Comparative review
Recommendation
Economic woes, institutional disaster and a slowing China have done little to whittle investor enthusiasm for copper. Enthusiasts of the red metal delight in pointing out that average copper grades have been falling for a decade and that extraction costs are rising with demand. The bulls say copper prices will march higher.
We've long been sceptical of that claim. Copper has risen from less than $1 a pound at the start of the boom to over $3.50 a pound today. Every copper producer in the world still generates exceptional rates of return and, while that's the case, supply is bound to increase. We expect prices to fall and would be interested in copper producers when the red metal trades at well under $3 a pound. Which producer to target, however? The earth is rich with copper and the market rich with mining hopefuls. Let's identify the best.
At today's prices there are no obvious buys but four stocks – PanAust, Sandfire Resources, Discovery Metals and Rex Minerals – that are worth holding.
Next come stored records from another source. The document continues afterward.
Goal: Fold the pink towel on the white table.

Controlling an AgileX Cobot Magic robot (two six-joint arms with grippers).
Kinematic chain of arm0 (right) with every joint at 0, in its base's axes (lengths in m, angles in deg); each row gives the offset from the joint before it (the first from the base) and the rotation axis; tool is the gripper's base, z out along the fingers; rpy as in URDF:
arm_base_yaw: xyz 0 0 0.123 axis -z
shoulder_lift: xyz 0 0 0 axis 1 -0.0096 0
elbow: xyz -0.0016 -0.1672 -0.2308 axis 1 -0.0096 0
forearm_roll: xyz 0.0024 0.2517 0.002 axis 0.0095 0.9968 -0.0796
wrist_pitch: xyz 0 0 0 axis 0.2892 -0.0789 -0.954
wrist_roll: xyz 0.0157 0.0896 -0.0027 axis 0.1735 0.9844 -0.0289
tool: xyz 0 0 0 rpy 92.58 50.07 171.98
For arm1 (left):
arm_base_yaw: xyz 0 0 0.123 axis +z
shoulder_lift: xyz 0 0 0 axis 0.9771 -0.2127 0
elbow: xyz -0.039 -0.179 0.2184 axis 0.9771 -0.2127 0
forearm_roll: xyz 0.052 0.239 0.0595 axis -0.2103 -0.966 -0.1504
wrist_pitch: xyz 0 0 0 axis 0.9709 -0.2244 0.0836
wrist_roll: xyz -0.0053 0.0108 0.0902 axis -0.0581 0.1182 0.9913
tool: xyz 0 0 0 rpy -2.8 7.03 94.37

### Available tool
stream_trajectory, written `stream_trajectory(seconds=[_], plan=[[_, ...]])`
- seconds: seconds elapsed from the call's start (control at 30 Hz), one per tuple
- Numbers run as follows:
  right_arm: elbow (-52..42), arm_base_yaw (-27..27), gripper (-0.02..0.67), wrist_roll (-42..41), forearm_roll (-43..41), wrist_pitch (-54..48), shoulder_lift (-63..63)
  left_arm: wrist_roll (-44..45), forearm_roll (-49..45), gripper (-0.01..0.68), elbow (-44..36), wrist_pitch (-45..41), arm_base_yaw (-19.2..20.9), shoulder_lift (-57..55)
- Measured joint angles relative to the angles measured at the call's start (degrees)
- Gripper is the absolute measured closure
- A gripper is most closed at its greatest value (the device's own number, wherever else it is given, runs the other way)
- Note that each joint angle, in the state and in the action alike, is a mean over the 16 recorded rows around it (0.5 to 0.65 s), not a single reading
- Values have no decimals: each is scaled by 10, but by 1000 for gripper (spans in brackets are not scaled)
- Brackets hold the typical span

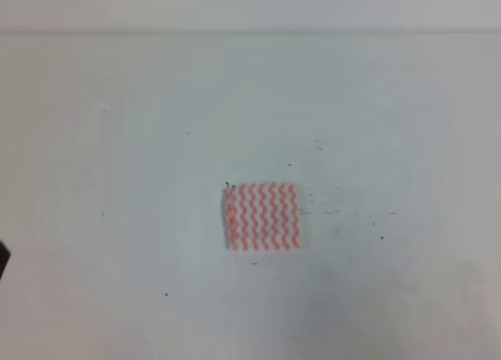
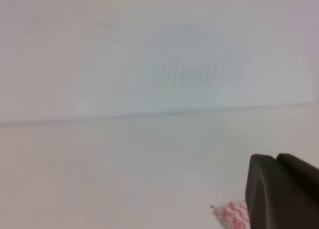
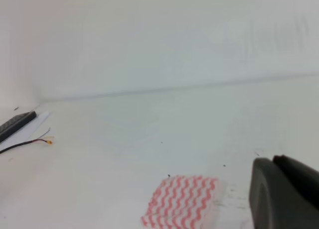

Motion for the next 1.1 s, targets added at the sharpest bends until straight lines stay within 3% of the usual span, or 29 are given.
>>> stream_trajectory(seconds=[0.2,0.47,1.1], plan=[[-82,0,667,0,0,99,19,-1,12,675,-74,60,0,78],[-148,0,667,-2,0,178,20,-3,24,675,-119,115,0,97],[-162,0,667,-19,8,142,20,-4,26,676,-124,123,0,96]])
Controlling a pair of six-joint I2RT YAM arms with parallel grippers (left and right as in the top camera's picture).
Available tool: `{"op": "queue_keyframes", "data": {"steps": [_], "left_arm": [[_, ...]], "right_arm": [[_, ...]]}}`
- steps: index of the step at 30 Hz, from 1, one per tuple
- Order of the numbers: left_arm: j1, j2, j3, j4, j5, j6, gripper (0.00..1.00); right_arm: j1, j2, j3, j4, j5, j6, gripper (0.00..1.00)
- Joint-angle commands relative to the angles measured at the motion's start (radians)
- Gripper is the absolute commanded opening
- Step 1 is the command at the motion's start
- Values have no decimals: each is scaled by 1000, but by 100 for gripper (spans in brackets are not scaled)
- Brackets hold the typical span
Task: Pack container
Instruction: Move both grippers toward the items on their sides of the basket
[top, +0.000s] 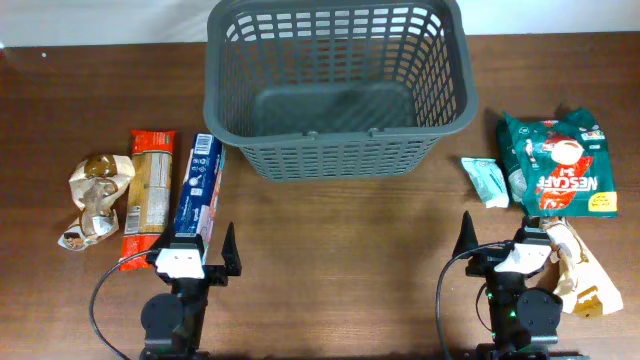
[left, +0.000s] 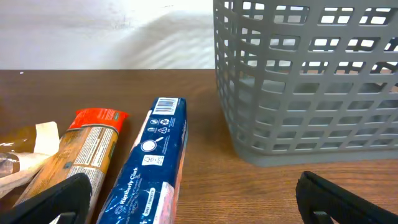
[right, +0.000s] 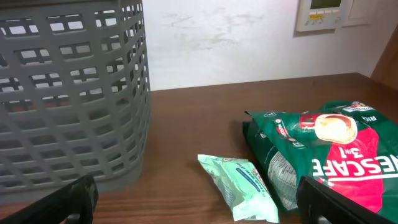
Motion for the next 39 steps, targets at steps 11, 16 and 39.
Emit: {"op": "queue_keyframes", "data": {"steps": [11,16,39], "left_arm": [[-3,-11,-10,0,3,-13,99],[-3,-11,-10,0,3,-13,99],[-3,12,68,-62,-55,-36,99]], "right_arm": [[8,-7,-8,-1,12,5,99],[8,-7,-8,-1,12,5,99],[9,68,217,-303,-120,-41,99]]}}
With mining operations in Laos and exploration in South America, PanAust is a $2bn producer with low operating costs, a strong balance sheets and an excellent track record of production. It's no bargain today but represents a quality exposure to copper. HOLD.
Sandfire Resources has been an outstanding success story, rising from penny hopeful to billion dollar business in a few years. The key has been an outstanding discovery; the Degrussa mine is the highest grade copper deposit found in decades. Sandfire's valuation reflects its quality but this is the finest independent copper business on the market. HOLD.
With a quality copper mine in Botswana and exploration in a newly identified Kalahari copper belt, there is little wonder why Discovery Metals is currently a takeover target from Chinese suitors. Its share price has risen markedly but we still recommend you HOLD.
Rex Minerals is developing a copper project in South Australia. It is in its infancy and grades are reasonable rather than spectacular but early indications suggest the Hillside project could grow much larger and it has several logistical advantages. HOLD.
Cudeco has been both loved and pillaged by investors but we find little get excited about. Governance and disclosure are appalling and little about project economics have been released. So far, this appears to be high on hype and low on quality. A major disappointment. AVOID.
With stakes in the huge Ramu nickel mine and Frieda copper project, both in Papua New Guinea, Highlands Pacific boasts large potential. Yet as the operators of Ramu are finding, operating in PNG is hard. Although valued cheaply, there is little to suggest why Highlands will differ from scores of other PNG hopefuls who have failed before it. AVOID.
Indophil Resources and Tiger Resources boast outstanding deposits in awful locations. The Philippines government currently has banned Indophil and its partner, Xstrata, from open pit mining, leaving their huge mine in limbo. Tiger operates in the Congo about which no more needs to be said. For both, we suggest you AVOID.
Metminco is developing an enormous project in South America but funding requirements and enormous capital costs make in too high up the risk curve. With small Australian operations, copper producer Aditya Birla's projects are unremarkable. We'd rather risk cash in better quality prospects. In both cases, we recommend you AVOID.